The Eel

THE EEL (UNAGI) 1997

Director: Shohei Imamura

Reviewed by Paghat the Ratgirl



Mild mannered Yamashita (Koji Yakusho) discovers his dark side when he catches his wife (Chiho Terada) in bed with another man, & brutally murders her. Eight years later he is out on parole, wracked with guilt & shame.

He has learned barbering in prison & opens a barber shop in a rural community where no one knows him. His shop becomes the primary setting of the film. When he discovers a woman (Misa Shimizu) unconscious from attempted suicide, he saves her, & is very reluctantly drawn into her life when his parole officer, the local Buddhist priest, asks him to let her work in his barber shop.

Apart from the violent murder that launches the film, this is a quiet tale of a man & a woman both broken down by their mistakes, condition & experiences. He is not open to the woman's growing affections, & only shows emotion in private moments when he is with his pet eel, whose stark aquarium & pointless existence is in Yamashita's mind the same life as his own, & he regards the eel as his only true friend.
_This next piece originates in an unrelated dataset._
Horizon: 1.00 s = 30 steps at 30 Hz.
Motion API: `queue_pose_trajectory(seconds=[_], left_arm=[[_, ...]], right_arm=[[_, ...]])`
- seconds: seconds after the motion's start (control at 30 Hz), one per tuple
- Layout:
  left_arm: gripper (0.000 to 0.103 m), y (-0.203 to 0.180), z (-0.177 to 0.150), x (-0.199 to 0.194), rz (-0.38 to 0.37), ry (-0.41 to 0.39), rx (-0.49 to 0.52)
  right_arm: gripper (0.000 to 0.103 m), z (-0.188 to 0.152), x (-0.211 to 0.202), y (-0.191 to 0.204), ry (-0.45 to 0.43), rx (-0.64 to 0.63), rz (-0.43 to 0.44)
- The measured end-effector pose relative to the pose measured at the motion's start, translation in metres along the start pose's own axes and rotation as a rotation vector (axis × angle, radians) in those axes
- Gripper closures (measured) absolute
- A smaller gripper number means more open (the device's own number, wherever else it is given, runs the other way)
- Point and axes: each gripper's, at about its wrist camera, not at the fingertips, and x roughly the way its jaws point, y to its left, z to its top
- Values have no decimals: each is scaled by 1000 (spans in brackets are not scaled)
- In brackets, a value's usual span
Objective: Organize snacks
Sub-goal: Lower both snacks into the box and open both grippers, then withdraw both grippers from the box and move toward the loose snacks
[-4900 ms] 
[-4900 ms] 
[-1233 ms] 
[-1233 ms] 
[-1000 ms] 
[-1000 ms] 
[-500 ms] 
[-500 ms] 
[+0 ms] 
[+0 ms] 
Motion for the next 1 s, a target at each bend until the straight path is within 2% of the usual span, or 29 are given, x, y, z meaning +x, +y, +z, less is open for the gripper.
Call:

The supporting cast of eccentric misfits drawn to the barber shop enriches this little film which is full of odd compassion & humanity. That the story will likely end in redemption & love seems inevitable, though the film never gets sentimental, & it is the journey that changes them that most matters. This film won just about every major film award offered in Japan, plus the Golden Palm at Caanes.